United States District Court, District of Columbia.
Jun 22, 2015
110 F. Supp. 3d 95 (D.D.C. 2015)

Opinion

Civil Action No. 13–1281 (GK)

06-22-2015

Georgia Department of Community Health, Plaintiff, v. United States Department of Health & Human Services, et al., Defendants.

Carolyn Frances Corwin, Paige M. Jennings, Caroline Montrose Brown, Covington & Burling LLP, Matthew Joseph Berns, U.S. Department of Justice, Washington, DC, for Plaintiff. Peter C. Pfaffenroth, U.S. Attorney's Office, Washington, DC, for Defendants.


Carolyn Frances Corwin, Paige M. Jennings, Caroline Montrose Brown, Covington & Burling LLP, Matthew Joseph Berns, U.S. Department of Justice, Washington, DC, for Plaintiff.

Peter C. Pfaffenroth, U.S. Attorney's Office, Washington, DC, for Defendants.

MEMORANDUM OPINION

Gladys Kessler, United States District Judge

Defendant United States Department of Health and Human Services (“HHS”), through its operating division, the Centers for Medicare & Medicaid Services (“CMS”) (collectively, “Defendants”), has filed a Rule 59(e) Motion to Alter or Amend the Judgment (“Motion”) [Dkt. No. 29] issued by the Court partially granting Plaintiff Georgia Department of Community Health's (“Georgia”) Motion for Summary Judgment and ordering CMS to return $90,050,230. See Memorandum Opinion on the Motions for Summary Judgment [Dkt. No. 27].

Upon consideration of the Motion, Opposition (“Opp'n”) [Dkt. No. 30], Reply (“Reply”) [Dkt. No. 31], Sur–Reply (“Sur–Reply”) [Dkt. No. 34], the entire record herein, and for the reasons stated below, Defendants' Motion to Alter or Amend the Judgment is

granted in part and denied in part.

I. BACKGROUND

A brief recitation of the facts is necessary. For a detailed summary of the facts, see this Court's Memorandum Opinion on the Motions for Summary Judgment [Dkt. No. 27].
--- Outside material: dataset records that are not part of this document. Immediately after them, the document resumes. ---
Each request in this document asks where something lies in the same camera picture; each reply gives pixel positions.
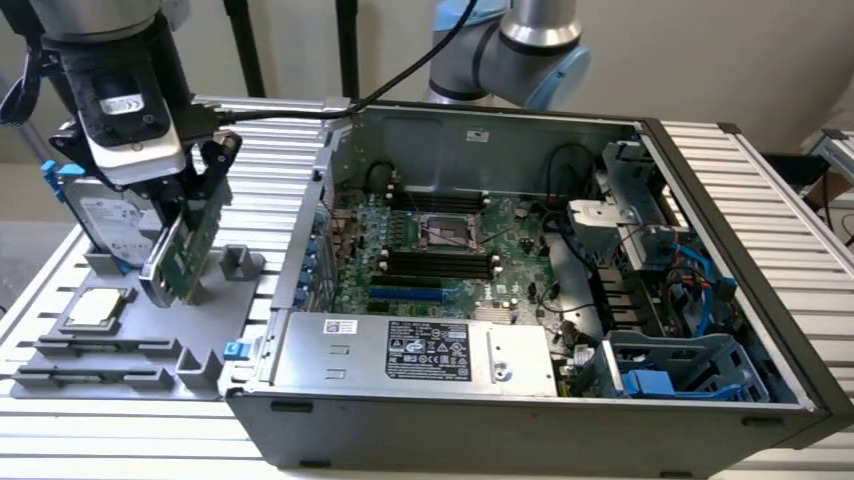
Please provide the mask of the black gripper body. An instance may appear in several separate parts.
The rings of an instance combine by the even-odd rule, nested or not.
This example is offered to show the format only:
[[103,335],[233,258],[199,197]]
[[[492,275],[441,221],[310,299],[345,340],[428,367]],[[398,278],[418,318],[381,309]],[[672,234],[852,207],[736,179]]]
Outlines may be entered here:
[[214,139],[219,117],[211,107],[194,103],[171,25],[165,13],[157,13],[150,26],[150,54],[161,93],[165,98],[182,149],[187,157],[186,174],[194,184],[198,172],[193,166],[191,147]]

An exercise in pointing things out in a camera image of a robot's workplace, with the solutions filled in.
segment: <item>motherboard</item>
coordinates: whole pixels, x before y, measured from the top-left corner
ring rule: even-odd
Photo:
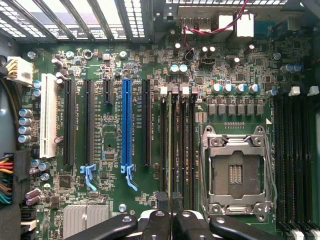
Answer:
[[[305,181],[317,175],[314,113],[297,94],[313,85],[302,70],[310,41],[28,45],[22,108],[32,114],[19,141],[34,192],[22,208],[37,212],[37,239],[176,202],[278,236],[277,223],[316,219],[317,184]]]
In 2003, Georgia launched a new system to process claims submitted by medical providers. It suffered from severe problems that resulted in significant delays in paying the providers, who were threatening to stop caring for patients. In response to this crisis, Georgia and CMS agreed that Georgia could make “advance” payments to providers until the new system was fixed. Between April 1, 2003, and June 30, 2005, Georgia made approximately $2 billion in advance payments to providers under this arrangement. Georgia Dep't of Cmty. Health, HHS Departmental Appeals Board (“DAB” or “the Board”) No. 2521, 6 (Jun. 28, 2013)[hereinafter DAB No. 2521].
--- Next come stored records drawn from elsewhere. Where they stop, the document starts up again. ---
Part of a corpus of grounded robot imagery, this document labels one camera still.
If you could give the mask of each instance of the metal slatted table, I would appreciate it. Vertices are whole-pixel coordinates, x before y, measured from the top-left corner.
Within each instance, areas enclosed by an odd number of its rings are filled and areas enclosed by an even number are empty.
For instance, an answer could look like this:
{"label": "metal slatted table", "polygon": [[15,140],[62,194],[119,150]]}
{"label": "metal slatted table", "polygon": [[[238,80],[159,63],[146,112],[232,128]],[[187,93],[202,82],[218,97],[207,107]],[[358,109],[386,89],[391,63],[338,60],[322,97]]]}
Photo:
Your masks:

For its own internal accounting purposes, Georgia classified the advance payments as “provider receivables” (i.e. money to be recouped from Medicaid providers). However, for purposes of its Quarterly Statement of Expenditures (“QSE”) that it submitted to CMS, Georgia reported the advance payments as current-quarter expenditures. Id.
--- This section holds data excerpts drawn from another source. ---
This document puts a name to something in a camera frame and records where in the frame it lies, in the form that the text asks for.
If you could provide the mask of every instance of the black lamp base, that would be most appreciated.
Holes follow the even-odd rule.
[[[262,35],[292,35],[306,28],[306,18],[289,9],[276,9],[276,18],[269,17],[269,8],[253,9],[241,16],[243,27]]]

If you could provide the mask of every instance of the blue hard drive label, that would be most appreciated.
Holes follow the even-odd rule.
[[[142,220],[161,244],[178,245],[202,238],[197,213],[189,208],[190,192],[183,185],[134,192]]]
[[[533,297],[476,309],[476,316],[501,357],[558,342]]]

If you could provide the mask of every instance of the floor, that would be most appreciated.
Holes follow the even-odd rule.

The QSE is an “accounting of actual recorded expenditures” for the quarter, which details and reconciles how the federal grant award monies were spent.

In the process of preparing its State fiscal year 2005 financial statements, Georgia inadvertently included the federal share of its provider receivables balance—$45,025,115.09 (“$45 million”)—in its decreasing adjustment on the QSE for the quarter ended September 30, 2005 (“September 2005 QSE”). Id. This error had the effect of mistakenly crediting $45 million to CMS. Of particular note for the issues raised in this motion, Georgia “netted the $45,025,115.09 provider receivables adjustment against an unrelated transaction in the amount of $15,289,462 (an increase in expenditures).” AR 63 (Georgia DAB Br. at 10, n.9). It was the net of the two amounts ($29,735,653) that was reported as a reduction in expenditures (i.e., a credit to CMS). Id.

While preparing its financial statements for State fiscal year 2006, Georgia again inadvertently credited $45 million to CMS, this time on the QSE for the quarter ended June 30, 2006. DAB No. 2521 at 7–8.

While the number of employees involved in making the two $45 million errors is not relevant to the outcome of the case, Georgia has indicated that it was a single employee who made the mistakes. See Georgia Motion for Summary Judgment [Dkt. No. 13] at 14–16 (referencing errors made by “a State employee”).

Combined, Georgia erroneously credited CMS $90,050,230 between 2005 and 2006 (“$90 million”). Georgia did not realize its errors until 2008. Once Georgia discovered the errors, it attempted to reclaim the $90 million by including the amount in the QSE for the quarter ended June 30, 2009. DAB No. 2521 at 8. CMS ultimately disallowed the $90 million adjustment. Georgia appealed CMS's decision to the Board. On June 28, 2013, the Board sustained the entire $90 million disallowance. See generally DAB No. 2521.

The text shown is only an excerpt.